O trabalho socioeducativo no Brasil se mostra extremamente complexo e diversificado, por isso, para quem se dedica a essa área, é sempre importante haver trocas de experiências para entender as diferentes realidades entre as regiões do País. A Fundação de Atendimento Socioeducativo do Pará (Fasepa) recebeu a visita do coordenador, Apollo Neto, que atua em uma unidade socioeducativa de semiliberdade, em Teresina, no Piauí.
Em Belém, a visita ocorreu no Centro de Internação Masculino (CSEM) e no Centro de Atendimento de Semiliberdade (CAS 2), e o coordenador conheceu o funcionamento e as diferenças entre os processos socioeducativos entre os estados do Pará e Piauí.
Nas visitas, o coordenador Apollo Neto conversou com os gestores enquanto percorria as instalações das unidades e viu de perto o sistema organizacional da Fasepa. “Foi muito importante essa troca de experiência porque eu pude observar o quanto o sistema socioeducativo do Piauí tem evoluído com mudanças significativas tanto em questão estrutural quanto organizacional. Aqui, pude ver muito comprometimento dos coordenadores, das pessoas que estão à frente das unidades”, disse Apollo.
“Chamou muito minha atenção a questão organizacional, os cronogramas, os horários para as atividades, com um compromisso muito grande em trabalhar, de fato, a profissionalização dos adolescentes, na conscientização acerca dos seus direitos e deveres. Então, eu saio daqui muito feliz com a experiência e com as informações que eu pude recolher para estar passando para o nosso sistema e agradeço muito o apoio e receptividade da Fasepa”, destacou o coordenador, do Piauí.

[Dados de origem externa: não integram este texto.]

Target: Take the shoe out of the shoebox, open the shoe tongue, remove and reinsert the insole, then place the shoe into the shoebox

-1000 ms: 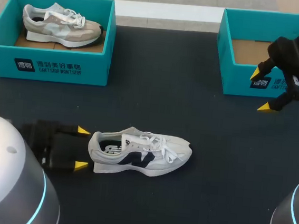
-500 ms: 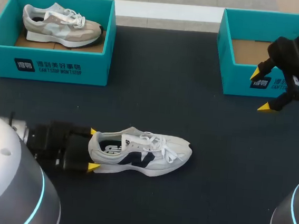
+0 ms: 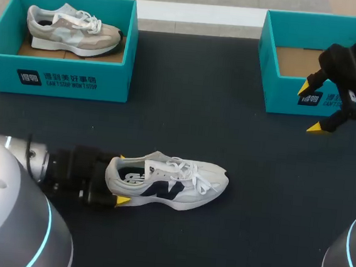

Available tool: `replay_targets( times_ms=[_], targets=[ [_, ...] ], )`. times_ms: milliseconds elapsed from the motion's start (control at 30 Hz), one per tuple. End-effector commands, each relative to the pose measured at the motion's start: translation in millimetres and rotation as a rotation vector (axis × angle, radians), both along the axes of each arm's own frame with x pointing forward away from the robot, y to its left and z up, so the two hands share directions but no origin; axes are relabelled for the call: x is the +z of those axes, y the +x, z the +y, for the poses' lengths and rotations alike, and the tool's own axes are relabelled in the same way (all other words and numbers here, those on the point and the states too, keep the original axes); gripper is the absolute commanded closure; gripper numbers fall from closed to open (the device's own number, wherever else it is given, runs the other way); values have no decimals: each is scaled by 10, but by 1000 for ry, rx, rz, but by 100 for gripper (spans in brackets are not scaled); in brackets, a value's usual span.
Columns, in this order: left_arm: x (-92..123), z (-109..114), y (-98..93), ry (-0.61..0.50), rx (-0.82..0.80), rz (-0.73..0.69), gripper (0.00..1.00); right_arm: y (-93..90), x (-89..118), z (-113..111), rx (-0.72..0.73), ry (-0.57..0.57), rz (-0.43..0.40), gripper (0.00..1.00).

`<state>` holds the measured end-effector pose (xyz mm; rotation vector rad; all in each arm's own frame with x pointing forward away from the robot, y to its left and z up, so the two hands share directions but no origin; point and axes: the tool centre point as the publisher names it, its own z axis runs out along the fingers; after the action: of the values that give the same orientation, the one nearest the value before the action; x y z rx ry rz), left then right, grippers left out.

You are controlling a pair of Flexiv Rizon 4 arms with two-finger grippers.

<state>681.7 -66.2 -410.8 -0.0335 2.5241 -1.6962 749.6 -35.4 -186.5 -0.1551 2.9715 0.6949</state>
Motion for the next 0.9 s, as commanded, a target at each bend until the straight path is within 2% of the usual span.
replay_targets(
  times_ms=[33, 100, 200, 267, 300, 333, 433, 467, 900],
  targets=[
    [-21, -57, 33, 7, 2, 2, 0, 12, -4, 9, 0, -3, 2, 0],
    [-30, -56, -10, 7, 3, 4, 0, 12, -4, 9, 0, -3, 2, 0],
    [-53, -62, 48, 12, 5, 5, 0, 12, -4, 9, 0, -3, 2, 0],
    [-60, -50, -3, 15, 4, 6, 29, 12, -4, 9, 0, -3, 2, 0],
    [-62, -46, -9, 16, 1, 7, 37, 12, -4, 9, 0, -3, 2, 0],
    [-62, -44, -11, 17, 0, 8, 54, 12, -4, 9, 0, -3, 2, 0],
    [-63, -32, -22, 21, -3, 7, 77, 12, -4, 9, 0, -3, 2, 0],
    [-63, -28, -23, 22, -3, 7, 100, 12, -4, 9, 0, -3, 2, 0],
    [-70, -16, -29, 38, -6, 16, 100, 12, -4, 9, 0, -3, 2, 0]
  ],
)
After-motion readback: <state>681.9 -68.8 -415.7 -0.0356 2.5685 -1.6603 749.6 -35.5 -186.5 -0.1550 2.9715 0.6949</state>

A assistente social, Gleice Rosana, acompanhou Apollo Neto na visita pelas unidades, e também coletou informações. “Foi uma troca muito gratificante tanto para ele quanto para nós. Inclusive algumas situações que a Fasepa já vem adotando, lá eles ainda estão construindo, e algumas coisas também já possuem lá na questão da segurança. Foi uma ótima experiência também porque conhecer o trabalho de outro estado, uma unidade que não seja da Fasepa, é uma coisa que vem nos dar uma nova visão da socioeducação aqui”, comentou.